▶ AVAILABLE DATA:

#####

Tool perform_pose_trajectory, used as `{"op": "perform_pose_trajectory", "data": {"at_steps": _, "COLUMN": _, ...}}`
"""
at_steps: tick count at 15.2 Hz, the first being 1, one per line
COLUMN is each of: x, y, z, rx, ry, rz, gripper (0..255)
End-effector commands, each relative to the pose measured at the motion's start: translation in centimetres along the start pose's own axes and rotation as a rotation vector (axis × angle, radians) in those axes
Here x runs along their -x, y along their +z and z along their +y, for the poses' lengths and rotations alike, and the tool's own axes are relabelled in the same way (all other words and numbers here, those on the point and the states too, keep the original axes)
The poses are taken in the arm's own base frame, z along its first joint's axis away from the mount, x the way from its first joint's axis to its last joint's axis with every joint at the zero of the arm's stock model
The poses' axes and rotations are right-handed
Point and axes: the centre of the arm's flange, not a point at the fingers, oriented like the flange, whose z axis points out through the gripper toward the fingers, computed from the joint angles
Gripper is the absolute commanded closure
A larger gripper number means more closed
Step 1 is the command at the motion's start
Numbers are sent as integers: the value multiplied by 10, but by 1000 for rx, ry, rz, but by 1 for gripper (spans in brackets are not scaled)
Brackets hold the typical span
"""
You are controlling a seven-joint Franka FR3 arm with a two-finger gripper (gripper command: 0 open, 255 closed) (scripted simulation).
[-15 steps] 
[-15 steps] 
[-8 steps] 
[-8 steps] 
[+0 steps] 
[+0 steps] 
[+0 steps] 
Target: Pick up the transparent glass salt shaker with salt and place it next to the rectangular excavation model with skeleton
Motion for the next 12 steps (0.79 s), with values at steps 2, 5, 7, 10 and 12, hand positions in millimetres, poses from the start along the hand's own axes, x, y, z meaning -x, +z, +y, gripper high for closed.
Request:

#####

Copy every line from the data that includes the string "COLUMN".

▶ REPLY TO THE EXERCISE:
Tool perform_pose_trajectory, used as `{"op": "perform_pose_trajectory", "data": {"at_steps": _, "COLUMN": _, ...}}`
COLUMN is each of: x, y, z, rx, ry, rz, gripper (0..255)

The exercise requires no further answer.